PROMPT
Look through the data below. Show each line where the string "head" occurs.

•••

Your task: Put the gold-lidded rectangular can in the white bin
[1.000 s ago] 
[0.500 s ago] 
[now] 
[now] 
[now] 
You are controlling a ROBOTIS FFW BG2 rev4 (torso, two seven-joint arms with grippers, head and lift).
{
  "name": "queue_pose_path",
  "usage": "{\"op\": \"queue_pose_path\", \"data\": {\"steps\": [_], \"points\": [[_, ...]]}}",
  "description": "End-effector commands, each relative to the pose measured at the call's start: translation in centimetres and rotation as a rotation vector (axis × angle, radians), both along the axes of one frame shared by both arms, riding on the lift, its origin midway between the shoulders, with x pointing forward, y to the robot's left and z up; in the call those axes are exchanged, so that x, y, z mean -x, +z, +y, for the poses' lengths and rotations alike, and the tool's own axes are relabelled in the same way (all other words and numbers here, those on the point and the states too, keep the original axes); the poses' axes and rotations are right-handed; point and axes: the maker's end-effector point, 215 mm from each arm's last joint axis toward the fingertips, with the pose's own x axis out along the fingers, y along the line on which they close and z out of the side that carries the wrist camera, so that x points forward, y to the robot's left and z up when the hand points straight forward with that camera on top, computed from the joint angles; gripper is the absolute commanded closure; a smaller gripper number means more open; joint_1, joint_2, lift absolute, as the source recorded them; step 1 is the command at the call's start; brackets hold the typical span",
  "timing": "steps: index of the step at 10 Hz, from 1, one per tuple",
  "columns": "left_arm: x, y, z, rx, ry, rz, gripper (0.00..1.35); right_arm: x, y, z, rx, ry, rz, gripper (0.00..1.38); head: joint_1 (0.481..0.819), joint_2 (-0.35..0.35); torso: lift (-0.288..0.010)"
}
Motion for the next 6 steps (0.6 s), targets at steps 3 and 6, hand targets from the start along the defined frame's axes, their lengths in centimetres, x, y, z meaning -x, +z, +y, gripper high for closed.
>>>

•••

ANSWER BOX
You are controlling a ROBOTIS FFW BG2 rev4 (torso, two seven-joint arms with grippers, head and lift).
  "columns": "left_arm: x, y, z, rx, ry, rz, gripper (0.00..1.35); right_arm: x, y, z, rx, ry, rz, gripper (0.00..1.38); head: joint_1 (0.481..0.819), joint_2 (-0.35..0.35); torso: lift (-0.288..0.010)"

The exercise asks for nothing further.